Osaka vs Tokyo Property Investment: Which Is Better?

Compare Osaka vs Tokyo for property investment as a foreigner. Rental yields, prices, appreciation, and upcoming catalysts analyzed — find which city suits your strategy.
Osaka vs Tokyo Property Investment: Which Is Better for Foreigners?
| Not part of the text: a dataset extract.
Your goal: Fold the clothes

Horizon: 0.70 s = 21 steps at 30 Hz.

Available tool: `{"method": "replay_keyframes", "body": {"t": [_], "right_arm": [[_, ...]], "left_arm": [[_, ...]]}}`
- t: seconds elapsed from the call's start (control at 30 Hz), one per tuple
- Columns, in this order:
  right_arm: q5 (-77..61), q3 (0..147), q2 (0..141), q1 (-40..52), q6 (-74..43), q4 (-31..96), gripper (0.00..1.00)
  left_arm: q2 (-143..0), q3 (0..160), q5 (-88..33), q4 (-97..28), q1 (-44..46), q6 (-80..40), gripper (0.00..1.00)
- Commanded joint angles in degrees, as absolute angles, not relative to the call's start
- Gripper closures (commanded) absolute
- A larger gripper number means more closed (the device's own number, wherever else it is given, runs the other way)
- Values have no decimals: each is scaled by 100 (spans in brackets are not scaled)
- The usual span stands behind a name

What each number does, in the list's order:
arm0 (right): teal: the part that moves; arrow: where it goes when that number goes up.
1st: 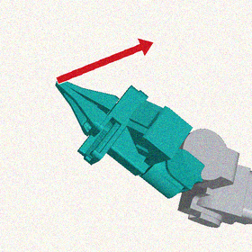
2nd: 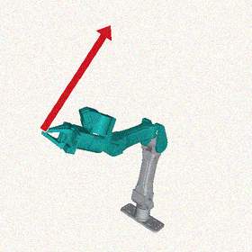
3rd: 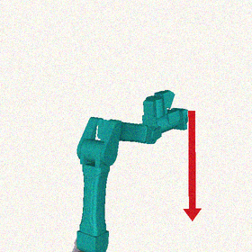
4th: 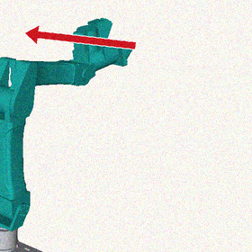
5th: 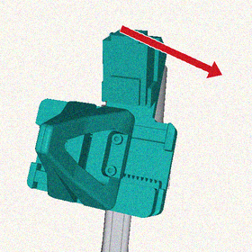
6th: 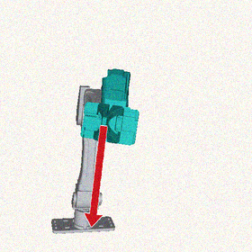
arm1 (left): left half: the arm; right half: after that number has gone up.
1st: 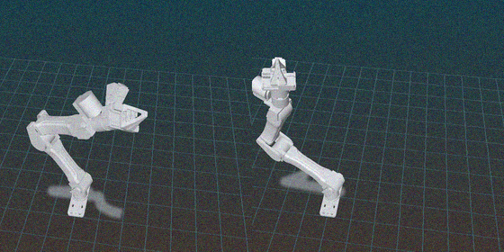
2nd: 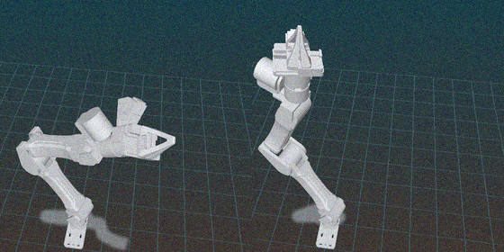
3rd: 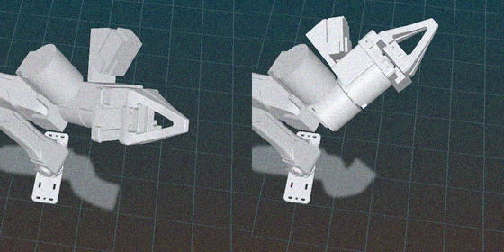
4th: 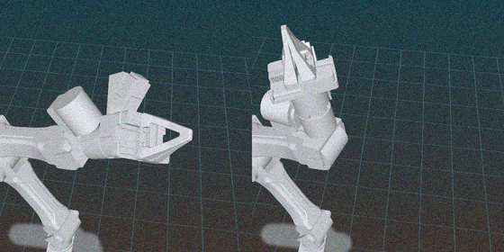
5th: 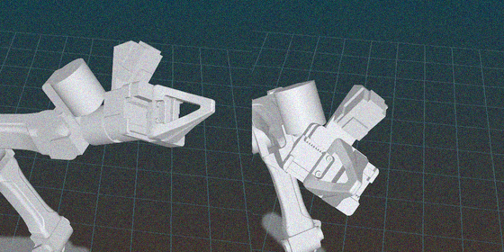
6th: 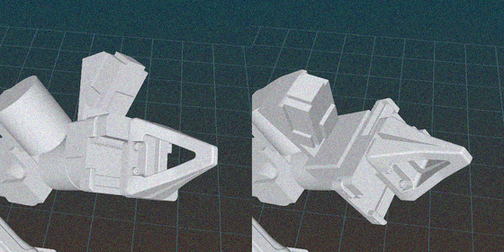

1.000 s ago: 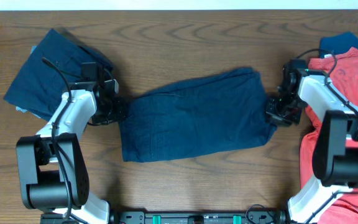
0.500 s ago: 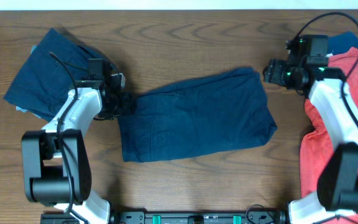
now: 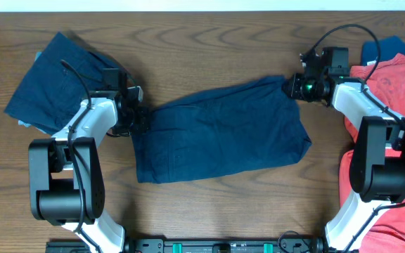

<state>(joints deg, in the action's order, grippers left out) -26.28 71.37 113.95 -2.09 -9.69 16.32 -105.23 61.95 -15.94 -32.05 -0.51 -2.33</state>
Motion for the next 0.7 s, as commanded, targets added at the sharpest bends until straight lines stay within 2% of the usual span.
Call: {"method": "replay_keyframes", "body": {"t": [0.0,0.1,0.33,0.53,0.6,0.67], "right_arm": [[-3148,7135,11277,-163,-897,1439,97],[-3472,7135,11155,-198,-939,1175,99],[-3610,7135,11004,-246,-1500,467,99],[-2705,7135,11017,-215,-1723,429,99],[-2615,7135,11028,-217,-1732,410,96],[-2541,7135,11039,-217,-1634,370,88]], "left_arm": [[-10471,6296,-1411,-3203,-56,-191,87],[-10294,6342,-1411,-3297,-58,-193,94],[-9629,6361,-919,-3365,-67,-220,94],[-9673,6355,-272,-3341,-67,-440,94],[-9741,6355,-178,-3269,-69,-482,94],[-9810,6355,-161,-3164,-69,-482,93]]}}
When foreign investors look at Japanese real estate, two cities dominate the conversation: Tokyo and Osaka. Both cities have delivered outstanding returns in recent years — in fact, they tied for #1 globally in new apartment price growth in April 2024. But they offer very different investment profiles. Tokyo delivers stronger capital appreciation and an enormous rental market, while Osaka offers higher rental yields, lower entry costs, and exciting upcoming catalysts like the 2030 Integrated Resort (casino) project.
This guide breaks down the key differences between Osaka and Tokyo property investment to help you decide which city better fits your goals as a foreign buyer.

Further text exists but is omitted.